Why it matters is visible across the five pillars (Responsibility, Auditability, Interpretability, Dependability, Traceability). A well-specified role improves Responsibility by making limits explicit and by surfacing red flags or abstentions when evidence is thin. It improves Interpretability because explanations are tailored to the actual reader rather than to a developer. Because RAIDT treats run as the unit of governance, the role template should be versioned in a prompt registry and tied to prompt hashes, run logs, and reviewer forms inside a run-level evidence pack. That is how role prompting enters the audit trail.

The papers are equally clear that role prompting does not itself supply provenance; RAG and other controls are still needed when claims must be source-tethered. Accordingly, the score profile for role-based prompting is usually uneven rather than uniformly high. On the RAIDT anchors 1=missing / 3=partial / 5=audit-ready, role prompts can lift a run above missing governance cues, but they are most defensible when combined with citations, version lineage, and adjudicated review. That is why RAIDT treats prompt design as one of the influence methods as governance interventions.

Practical example

In clinical note summarisation, the system prompt can assign the model the role 'senior clinical scribe'. The prompt instructs it to summarise de-identified consultation notes into a fixed handover format, surface medication or symptom red flags, state uncertainty explicitly, and avoid speculative diagnosis. That role matters because clinicians need cautious, audience-appropriate language rather than developer-oriented exposition.
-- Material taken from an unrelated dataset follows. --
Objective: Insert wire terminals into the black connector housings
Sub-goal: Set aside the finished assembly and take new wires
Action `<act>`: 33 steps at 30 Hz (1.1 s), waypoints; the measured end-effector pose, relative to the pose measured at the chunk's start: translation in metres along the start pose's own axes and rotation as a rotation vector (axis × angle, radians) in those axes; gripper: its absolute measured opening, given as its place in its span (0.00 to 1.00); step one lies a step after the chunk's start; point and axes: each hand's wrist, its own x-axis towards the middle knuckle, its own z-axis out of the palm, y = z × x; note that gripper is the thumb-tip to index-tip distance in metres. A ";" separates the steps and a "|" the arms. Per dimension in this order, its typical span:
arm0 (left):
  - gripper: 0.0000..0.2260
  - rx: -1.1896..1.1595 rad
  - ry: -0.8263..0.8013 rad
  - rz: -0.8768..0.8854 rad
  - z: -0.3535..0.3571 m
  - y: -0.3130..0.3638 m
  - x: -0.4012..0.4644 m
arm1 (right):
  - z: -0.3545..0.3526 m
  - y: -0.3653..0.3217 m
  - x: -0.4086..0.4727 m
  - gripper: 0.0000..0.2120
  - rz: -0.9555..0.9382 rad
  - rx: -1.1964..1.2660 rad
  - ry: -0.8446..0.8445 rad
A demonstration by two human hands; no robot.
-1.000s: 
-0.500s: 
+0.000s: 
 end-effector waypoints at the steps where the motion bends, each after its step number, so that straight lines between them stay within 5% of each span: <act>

It also creates a concrete review target: reviewers can ask whether the output stayed within scribe duties, used the mandated caveat, and escalated where evidence was incomplete.

If the organisation logs that role prompt, its version, the note identifier, the output hash, and any retrieval context used, the run can be re-examined later. The result is a cleaner handover between prompting and governance: the role shapes behaviour, and the evidence shows exactly how that behaviour was produced.